-- Task statement --
Beginning at the first line of the data, print each line exactly, stopping after the line that contains "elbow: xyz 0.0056".

-- Given data --
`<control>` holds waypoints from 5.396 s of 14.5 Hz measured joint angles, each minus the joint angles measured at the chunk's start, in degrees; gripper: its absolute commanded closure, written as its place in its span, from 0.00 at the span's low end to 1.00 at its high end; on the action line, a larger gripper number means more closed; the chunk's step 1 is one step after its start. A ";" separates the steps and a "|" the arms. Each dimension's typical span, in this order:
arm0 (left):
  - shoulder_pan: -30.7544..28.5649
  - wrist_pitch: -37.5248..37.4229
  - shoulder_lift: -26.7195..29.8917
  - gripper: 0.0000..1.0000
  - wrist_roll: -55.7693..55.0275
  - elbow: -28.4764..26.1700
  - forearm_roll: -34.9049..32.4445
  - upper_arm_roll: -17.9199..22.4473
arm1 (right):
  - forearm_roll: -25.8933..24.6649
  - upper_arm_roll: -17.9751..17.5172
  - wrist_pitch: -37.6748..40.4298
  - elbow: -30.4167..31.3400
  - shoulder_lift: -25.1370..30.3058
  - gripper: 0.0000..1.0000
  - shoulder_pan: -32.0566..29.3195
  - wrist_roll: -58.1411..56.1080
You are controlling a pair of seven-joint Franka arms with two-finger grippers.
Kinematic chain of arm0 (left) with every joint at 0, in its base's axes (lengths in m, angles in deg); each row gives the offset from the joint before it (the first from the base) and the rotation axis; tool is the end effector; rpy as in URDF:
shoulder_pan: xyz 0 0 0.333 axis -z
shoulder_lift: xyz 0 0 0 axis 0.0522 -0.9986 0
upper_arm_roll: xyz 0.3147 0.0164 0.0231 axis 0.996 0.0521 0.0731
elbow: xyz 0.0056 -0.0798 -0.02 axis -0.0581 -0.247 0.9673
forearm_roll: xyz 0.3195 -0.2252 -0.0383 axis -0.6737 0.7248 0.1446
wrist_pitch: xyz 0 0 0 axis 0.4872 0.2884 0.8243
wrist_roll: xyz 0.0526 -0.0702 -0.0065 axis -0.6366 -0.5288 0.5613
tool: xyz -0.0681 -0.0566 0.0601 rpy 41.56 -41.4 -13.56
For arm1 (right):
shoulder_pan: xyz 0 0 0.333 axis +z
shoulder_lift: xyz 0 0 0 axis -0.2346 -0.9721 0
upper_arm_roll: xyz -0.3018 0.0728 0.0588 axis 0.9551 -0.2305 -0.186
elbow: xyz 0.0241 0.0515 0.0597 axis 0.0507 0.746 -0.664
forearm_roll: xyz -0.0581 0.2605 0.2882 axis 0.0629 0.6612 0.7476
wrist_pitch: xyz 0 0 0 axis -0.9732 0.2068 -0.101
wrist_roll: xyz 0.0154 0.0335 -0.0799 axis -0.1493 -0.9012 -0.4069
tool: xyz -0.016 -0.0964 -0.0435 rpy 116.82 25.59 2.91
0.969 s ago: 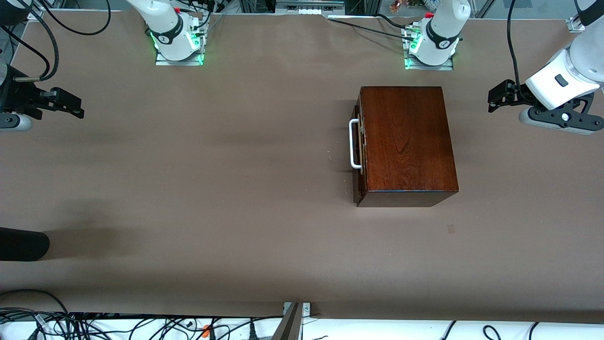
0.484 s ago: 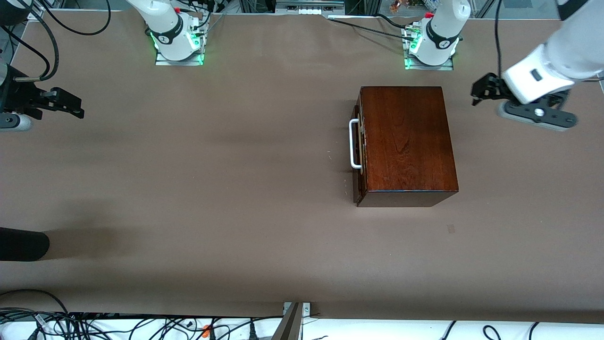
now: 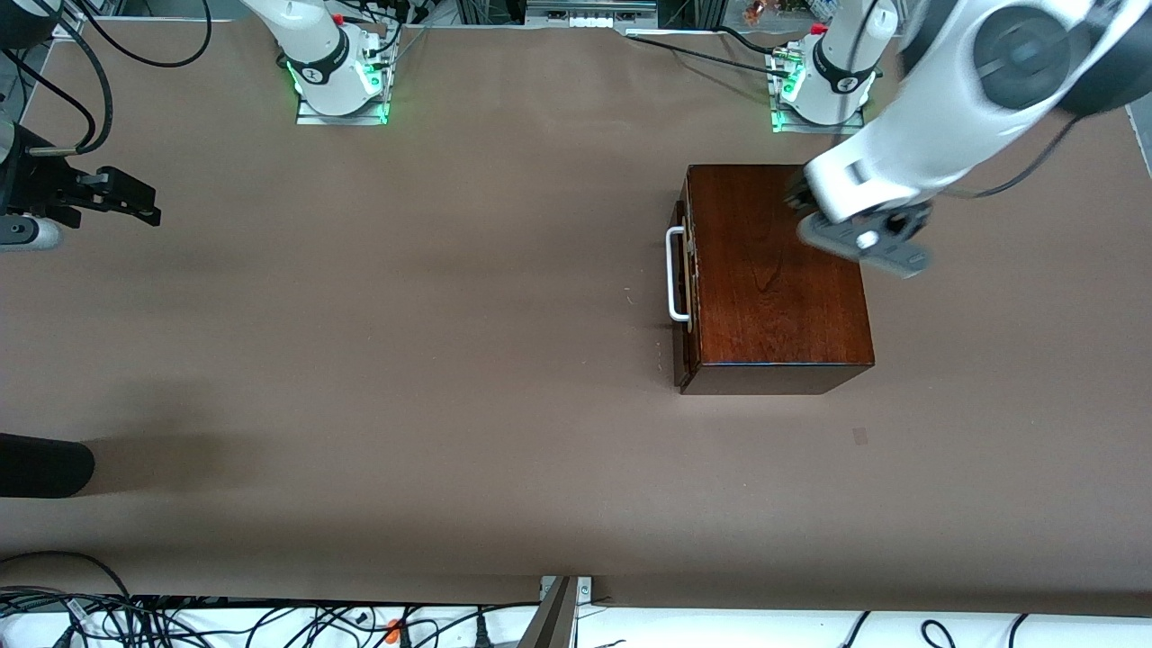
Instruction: Open drawer, take yellow block, close drawer
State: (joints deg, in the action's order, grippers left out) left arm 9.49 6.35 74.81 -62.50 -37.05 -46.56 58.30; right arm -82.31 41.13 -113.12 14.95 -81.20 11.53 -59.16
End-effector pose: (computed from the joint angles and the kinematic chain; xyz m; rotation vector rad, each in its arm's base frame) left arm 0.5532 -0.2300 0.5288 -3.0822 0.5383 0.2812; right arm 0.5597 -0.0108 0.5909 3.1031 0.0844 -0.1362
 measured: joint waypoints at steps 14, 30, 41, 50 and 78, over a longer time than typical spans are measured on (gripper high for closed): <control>16.98 15.10 -20.42 0.00 -26.42 3.46 -13.20 -0.39 | 0.00 -0.02 0.00 0.00 -0.01 0.00 0.00 0.00; 20.57 16.35 -24.38 0.00 -35.02 2.13 -19.58 -0.27 | 0.00 -0.02 0.00 0.00 -0.02 0.00 0.00 0.00; 21.52 17.14 -26.36 0.00 -38.14 1.78 -19.63 -0.09 | 0.00 -0.02 0.00 0.00 -0.02 0.00 0.00 0.00; 22.09 19.32 -26.47 0.00 -41.90 1.73 -19.64 -0.04 | 0.00 -0.02 0.00 0.00 -0.02 0.00 0.00 0.00; 26.97 26.04 -28.96 0.00 -48.79 6.71 -18.05 0.99 | 0.00 -0.05 0.00 0.00 -0.25 0.00 0.00 0.00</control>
State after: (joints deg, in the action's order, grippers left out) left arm 36.47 32.39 45.85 -111.29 -30.34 -64.61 59.29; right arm -82.31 41.08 -113.11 14.95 -81.45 11.53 -59.16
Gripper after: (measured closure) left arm 0.000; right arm 0.000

-- Written answer --
`<control>` holds waypoints from 5.396 s of 14.5 Hz measured joint angles, each minus the joint angles measured at the chunk's start, in degrees; gripper: its absolute commanded closure, written as its place in its span, from 0.00 at the span's low end to 1.00 at its high end; on the action line, a larger gripper number means more closed; the chunk's step 1 is one step after its start. A ";" separates the steps and a "|" the arms. Each dimension's typical span, in this order:
arm0 (left):
  - shoulder_pan: -30.7544..28.5649
  - wrist_pitch: -37.5248..37.4229
  - shoulder_lift: -26.7195..29.8917
  - gripper: 0.0000..1.0000
  - wrist_roll: -55.7693..55.0275
  - elbow: -28.4764..26.1700
  - forearm_roll: -34.9049..32.4445
  - upper_arm_roll: -17.9199..22.4473
arm1 (right):
  - forearm_roll: -25.8933..24.6649
  - upper_arm_roll: -17.9751..17.5172
  - wrist_pitch: -37.6748..40.4298
  - elbow: -30.4167..31.3400
  - shoulder_lift: -25.1370..30.3058
  - gripper: 0.0000..1.0000
  - shoulder_pan: -32.0566..29.3195
  - wrist_roll: -58.1411..56.1080
You are controlling a pair of seven-joint Franka arms with two-finger grippers.
Kinematic chain of arm0 (left) with every joint at 0, in its base's axes (lengths in m, angles in deg); each row gives the offset from the joint before it (the first from the base) and the rotation axis; tool is the end effector; rpy as in URDF:
shoulder_pan: xyz 0 0 0.333 axis -z
shoulder_lift: xyz 0 0 0 axis 0.0522 -0.9986 0
upper_arm_roll: xyz 0.3147 0.0164 0.0231 axis 0.996 0.0521 0.0731
elbow: xyz 0.0056 -0.0798 -0.02 axis -0.0581 -0.247 0.9673

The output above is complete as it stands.